[REQUIREMENT]
Bring together all lines from the listing below that contain the string "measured".

[EXERCISE DATA]
════════════════

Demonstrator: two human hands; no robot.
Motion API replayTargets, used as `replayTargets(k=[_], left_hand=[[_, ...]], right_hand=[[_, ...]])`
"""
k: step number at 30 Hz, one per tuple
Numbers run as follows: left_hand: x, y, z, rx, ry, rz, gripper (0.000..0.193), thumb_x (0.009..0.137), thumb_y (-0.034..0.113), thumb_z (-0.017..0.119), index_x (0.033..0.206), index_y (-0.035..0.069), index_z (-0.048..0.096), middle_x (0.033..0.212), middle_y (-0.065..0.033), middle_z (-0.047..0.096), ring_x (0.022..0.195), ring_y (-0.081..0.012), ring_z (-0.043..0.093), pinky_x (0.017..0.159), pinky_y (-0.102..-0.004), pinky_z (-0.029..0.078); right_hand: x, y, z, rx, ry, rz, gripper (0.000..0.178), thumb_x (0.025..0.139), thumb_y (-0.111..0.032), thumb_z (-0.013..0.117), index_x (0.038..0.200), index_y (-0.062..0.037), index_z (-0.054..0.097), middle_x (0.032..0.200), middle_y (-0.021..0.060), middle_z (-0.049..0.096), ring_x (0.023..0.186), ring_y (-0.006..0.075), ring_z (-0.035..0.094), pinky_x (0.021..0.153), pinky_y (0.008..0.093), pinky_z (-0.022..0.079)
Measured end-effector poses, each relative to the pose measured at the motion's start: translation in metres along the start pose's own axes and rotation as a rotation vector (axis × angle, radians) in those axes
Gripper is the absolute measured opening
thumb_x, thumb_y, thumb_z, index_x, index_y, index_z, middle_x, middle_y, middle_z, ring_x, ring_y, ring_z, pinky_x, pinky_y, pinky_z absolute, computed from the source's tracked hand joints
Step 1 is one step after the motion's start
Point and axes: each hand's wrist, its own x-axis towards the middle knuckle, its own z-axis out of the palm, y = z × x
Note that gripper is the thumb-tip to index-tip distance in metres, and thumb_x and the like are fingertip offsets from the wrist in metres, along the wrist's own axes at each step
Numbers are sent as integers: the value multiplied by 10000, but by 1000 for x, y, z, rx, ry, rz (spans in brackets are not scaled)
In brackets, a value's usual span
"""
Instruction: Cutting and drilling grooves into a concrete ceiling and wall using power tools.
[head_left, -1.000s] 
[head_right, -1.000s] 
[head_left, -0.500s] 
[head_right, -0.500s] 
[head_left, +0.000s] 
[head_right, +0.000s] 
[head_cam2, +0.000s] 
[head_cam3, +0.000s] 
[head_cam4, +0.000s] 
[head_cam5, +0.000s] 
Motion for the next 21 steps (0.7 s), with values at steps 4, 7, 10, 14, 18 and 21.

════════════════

[SOLUTION TO THIS PROBLEM]
Measured end-effector poses, each relative to the pose measured at the motion's start: translation in metres along the start pose's own axes and rotation as a rotation vector (axis × angle, radians) in those axes
Gripper is the absolute measured opening

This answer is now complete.